Frank had just unscrewed the cap on a fresh bottle of rum when he came upon a bunch of pickups at the town park. He slowed down, pulled Chuck’s hat lower over his face, and got a better look. Six or seven hunters gathered around one of the picnic tables out near the sidewalk. A bunch of small caliber rifles were laid out on the table. Theo walked along the bench seat on the other side of the picnic table, throwing his arms out in grand gestures and laughing.

And there was the rhino, tied to a tree in the middle of the park.

Frank hit the brakes. He pulled in next to the pickups and shut off the engine.

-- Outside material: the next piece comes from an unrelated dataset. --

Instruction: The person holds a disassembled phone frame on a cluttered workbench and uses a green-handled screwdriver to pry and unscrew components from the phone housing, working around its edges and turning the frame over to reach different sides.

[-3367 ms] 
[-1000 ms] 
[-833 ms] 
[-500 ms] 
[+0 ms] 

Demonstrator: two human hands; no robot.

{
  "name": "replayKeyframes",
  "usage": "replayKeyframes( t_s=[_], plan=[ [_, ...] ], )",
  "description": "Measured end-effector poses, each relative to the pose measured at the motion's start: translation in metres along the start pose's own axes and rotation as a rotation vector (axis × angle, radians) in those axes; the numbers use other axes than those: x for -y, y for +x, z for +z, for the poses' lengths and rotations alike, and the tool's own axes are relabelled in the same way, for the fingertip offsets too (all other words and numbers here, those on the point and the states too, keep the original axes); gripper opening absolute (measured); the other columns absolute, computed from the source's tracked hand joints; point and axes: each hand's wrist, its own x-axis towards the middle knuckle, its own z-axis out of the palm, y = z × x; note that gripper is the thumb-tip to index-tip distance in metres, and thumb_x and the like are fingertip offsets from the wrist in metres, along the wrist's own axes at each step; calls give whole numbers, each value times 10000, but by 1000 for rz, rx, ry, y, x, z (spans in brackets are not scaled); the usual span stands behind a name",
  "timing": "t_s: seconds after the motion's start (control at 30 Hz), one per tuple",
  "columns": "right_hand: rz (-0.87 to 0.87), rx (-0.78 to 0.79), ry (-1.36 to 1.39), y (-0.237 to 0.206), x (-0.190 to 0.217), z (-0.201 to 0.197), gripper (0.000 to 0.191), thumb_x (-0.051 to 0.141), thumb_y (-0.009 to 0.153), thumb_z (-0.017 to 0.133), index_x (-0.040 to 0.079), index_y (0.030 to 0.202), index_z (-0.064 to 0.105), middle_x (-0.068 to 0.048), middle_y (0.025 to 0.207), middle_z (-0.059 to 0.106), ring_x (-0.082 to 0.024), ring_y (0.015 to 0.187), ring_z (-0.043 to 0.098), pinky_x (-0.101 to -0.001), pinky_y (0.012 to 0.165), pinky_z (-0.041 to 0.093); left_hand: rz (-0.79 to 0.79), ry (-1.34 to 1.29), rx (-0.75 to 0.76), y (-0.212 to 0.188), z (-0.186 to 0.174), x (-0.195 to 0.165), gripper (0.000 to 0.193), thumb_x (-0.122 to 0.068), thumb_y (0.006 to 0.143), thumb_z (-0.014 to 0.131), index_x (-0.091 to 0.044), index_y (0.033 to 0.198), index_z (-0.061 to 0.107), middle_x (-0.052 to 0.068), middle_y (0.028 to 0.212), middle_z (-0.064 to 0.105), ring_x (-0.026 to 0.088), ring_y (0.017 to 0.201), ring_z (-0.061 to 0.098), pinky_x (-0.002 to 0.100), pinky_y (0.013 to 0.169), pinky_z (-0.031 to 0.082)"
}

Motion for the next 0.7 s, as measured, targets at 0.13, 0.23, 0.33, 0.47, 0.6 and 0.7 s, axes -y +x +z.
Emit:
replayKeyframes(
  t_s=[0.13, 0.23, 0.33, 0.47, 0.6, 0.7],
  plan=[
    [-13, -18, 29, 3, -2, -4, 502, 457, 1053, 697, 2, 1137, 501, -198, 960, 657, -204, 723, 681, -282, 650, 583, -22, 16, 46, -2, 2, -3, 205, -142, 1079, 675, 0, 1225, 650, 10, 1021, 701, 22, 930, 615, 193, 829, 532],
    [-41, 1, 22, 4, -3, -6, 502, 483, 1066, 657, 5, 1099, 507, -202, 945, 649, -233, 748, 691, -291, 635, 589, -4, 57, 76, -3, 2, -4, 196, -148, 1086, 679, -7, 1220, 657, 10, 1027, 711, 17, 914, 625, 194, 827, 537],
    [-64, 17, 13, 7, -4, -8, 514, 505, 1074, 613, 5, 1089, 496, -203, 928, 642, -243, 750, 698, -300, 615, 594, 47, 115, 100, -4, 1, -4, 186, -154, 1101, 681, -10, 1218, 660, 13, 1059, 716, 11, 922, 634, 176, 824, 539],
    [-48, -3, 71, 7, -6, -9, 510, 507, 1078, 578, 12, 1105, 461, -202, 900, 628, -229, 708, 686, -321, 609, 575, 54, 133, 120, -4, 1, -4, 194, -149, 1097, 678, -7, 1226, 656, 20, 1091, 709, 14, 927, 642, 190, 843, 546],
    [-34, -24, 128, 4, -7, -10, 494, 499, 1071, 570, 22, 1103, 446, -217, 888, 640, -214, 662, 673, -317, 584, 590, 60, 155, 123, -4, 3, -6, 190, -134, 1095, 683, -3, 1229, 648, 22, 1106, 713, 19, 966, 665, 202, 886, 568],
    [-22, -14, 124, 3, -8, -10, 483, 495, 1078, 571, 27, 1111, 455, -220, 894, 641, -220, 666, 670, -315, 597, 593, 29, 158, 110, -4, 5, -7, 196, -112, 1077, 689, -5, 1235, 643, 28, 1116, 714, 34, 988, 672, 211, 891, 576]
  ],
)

Theo’s voice drifted in through the open windows. “Fuck, it’s easy, ya’ bunch of pussies. Fifty bucks a bullet. That’s it. Just fifty bucks. You decide the target. Head or heart. It’s your call.” He had seen Chuck’s truck, assumed it really was Chuck, and just ignored him.

“We been shooting for half an hour,” one of the hunters said. “It ain’t going down.”

Theo snorted. “I s’pose you’re the kind of pussy that goes to Vegas and whines when you don’t hit the jackpot after giving a slot machine one pull. You never fucking know. Could be your bullet’s the one that cracks that skull. Or punches through that heart. Or it could be that the fucker finally just bleeds to death and you happen to have had the last shot. That’s the kind of game this is.” Theo checked his watch. “And in, oh, thirteen minutes, the price of the bullets go up to a hundred bucks a pop.”